## Data to examine
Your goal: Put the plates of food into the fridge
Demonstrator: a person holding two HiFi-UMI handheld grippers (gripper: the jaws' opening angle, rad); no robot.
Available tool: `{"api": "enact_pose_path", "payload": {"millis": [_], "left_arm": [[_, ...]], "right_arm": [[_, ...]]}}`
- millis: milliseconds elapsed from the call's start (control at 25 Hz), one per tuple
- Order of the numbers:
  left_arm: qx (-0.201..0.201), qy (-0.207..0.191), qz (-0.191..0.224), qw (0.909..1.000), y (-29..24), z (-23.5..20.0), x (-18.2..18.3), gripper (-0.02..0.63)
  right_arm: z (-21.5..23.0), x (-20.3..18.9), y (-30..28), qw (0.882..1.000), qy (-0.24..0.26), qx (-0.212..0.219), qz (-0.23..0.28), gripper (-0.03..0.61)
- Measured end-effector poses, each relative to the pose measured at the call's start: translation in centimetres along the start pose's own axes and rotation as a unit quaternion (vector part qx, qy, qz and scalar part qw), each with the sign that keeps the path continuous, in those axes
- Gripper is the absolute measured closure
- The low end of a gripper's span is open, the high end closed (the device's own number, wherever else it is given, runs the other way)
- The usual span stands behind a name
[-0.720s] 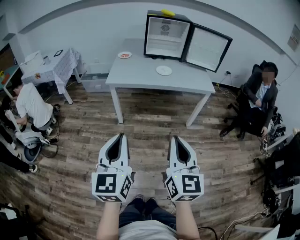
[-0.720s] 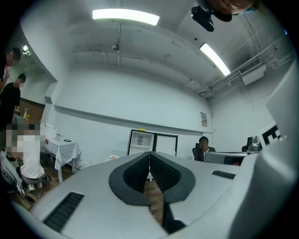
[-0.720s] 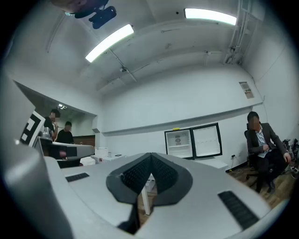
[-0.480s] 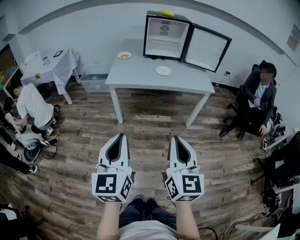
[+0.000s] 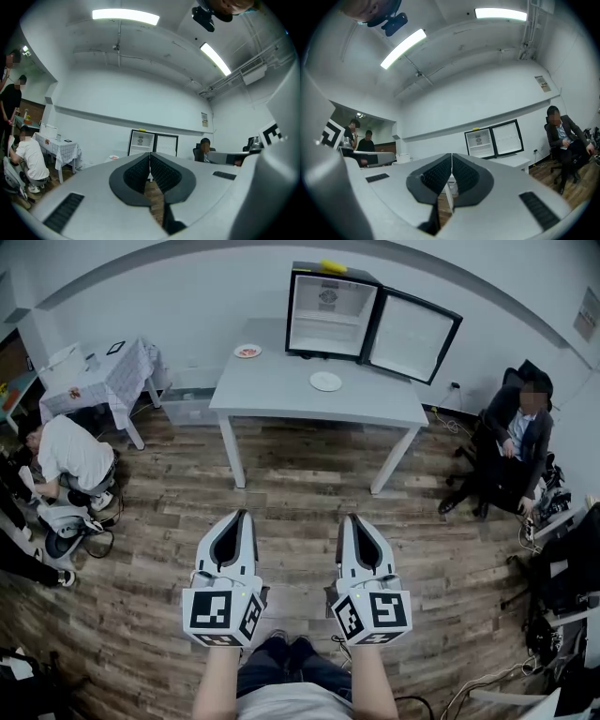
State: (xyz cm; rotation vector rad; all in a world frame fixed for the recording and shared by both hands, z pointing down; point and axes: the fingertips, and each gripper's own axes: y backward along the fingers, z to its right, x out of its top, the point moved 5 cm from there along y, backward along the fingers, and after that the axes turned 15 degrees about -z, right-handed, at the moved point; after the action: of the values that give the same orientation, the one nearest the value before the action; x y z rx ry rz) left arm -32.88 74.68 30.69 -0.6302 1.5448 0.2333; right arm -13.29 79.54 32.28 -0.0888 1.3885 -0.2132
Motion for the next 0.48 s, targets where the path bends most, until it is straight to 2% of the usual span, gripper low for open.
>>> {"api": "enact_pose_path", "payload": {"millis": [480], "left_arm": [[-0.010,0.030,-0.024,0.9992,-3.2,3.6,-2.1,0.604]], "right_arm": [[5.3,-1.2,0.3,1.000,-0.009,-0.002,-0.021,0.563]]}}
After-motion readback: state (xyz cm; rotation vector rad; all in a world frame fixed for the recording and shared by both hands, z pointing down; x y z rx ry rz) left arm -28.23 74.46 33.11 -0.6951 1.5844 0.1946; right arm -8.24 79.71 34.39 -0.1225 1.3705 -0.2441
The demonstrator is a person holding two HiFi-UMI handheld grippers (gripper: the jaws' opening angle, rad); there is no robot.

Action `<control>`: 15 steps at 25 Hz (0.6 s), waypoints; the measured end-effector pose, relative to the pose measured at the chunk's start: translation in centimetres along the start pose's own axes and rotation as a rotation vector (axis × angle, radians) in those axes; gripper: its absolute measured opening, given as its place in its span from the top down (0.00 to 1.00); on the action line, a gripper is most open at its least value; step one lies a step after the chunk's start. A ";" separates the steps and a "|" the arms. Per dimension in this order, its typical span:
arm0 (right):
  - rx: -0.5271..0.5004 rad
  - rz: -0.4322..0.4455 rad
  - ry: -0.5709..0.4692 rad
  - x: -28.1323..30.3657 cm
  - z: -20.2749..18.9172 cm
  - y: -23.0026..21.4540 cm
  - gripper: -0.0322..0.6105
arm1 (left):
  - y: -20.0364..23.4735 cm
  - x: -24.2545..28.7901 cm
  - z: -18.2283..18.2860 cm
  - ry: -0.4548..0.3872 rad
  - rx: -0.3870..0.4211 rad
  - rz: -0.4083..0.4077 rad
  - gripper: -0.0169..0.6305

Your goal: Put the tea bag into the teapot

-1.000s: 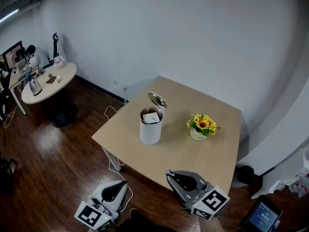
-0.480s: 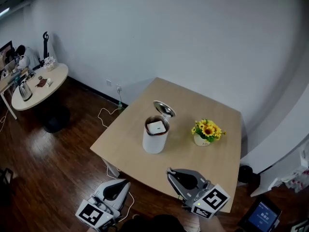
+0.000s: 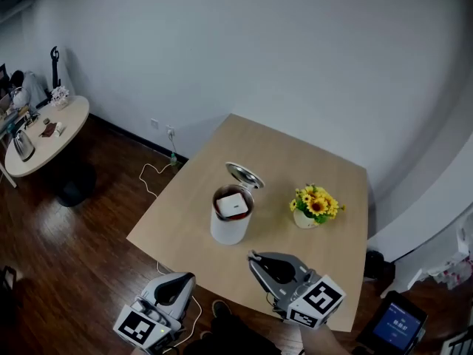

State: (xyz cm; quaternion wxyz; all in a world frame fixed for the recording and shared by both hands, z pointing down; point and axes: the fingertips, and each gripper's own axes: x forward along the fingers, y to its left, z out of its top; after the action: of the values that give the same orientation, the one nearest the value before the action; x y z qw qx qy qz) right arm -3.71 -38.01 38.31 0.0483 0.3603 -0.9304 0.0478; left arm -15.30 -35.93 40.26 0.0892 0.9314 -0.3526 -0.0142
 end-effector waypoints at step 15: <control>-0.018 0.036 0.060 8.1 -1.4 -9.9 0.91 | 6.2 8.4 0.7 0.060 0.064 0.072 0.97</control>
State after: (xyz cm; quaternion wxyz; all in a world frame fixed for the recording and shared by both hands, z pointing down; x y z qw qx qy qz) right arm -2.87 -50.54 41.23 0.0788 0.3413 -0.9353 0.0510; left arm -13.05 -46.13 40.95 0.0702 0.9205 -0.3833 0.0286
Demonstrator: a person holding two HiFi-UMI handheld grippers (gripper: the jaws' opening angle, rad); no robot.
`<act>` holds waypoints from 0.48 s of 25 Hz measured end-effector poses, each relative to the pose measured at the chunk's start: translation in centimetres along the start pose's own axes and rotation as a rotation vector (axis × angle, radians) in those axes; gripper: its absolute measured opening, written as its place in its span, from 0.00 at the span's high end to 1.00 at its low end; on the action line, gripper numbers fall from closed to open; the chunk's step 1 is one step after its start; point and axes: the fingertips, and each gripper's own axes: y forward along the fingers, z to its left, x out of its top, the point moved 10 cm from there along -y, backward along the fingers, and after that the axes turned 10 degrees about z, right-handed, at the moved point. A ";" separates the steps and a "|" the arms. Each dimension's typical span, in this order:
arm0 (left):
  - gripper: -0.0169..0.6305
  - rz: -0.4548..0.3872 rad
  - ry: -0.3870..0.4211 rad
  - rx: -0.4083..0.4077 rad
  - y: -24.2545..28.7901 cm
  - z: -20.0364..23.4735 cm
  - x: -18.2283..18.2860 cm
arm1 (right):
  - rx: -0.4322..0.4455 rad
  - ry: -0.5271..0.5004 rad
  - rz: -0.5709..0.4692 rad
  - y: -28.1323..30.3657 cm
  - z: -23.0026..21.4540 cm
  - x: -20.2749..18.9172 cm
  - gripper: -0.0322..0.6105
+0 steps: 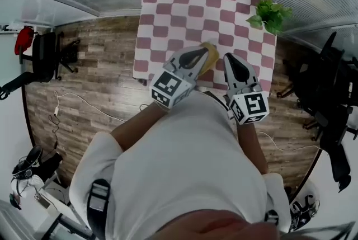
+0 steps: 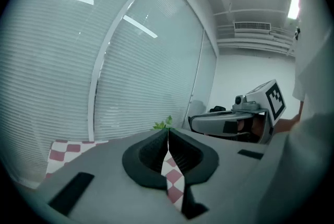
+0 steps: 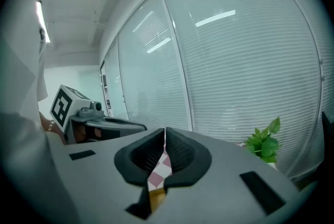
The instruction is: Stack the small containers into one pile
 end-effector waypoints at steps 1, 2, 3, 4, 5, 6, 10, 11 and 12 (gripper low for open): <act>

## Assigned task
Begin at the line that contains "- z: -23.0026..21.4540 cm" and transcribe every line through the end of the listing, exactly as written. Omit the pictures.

## Result for this exercise
  - z: -23.0026..21.4540 cm
  - x: -20.2749..18.9172 cm
  - gripper: -0.0322..0.6105
+0 steps: 
+0 steps: 
+0 steps: 
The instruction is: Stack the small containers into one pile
 end-effector waypoints at steps 1, 2, 3, 4, 5, 6, 10, 11 and 12 (gripper low for open): <act>

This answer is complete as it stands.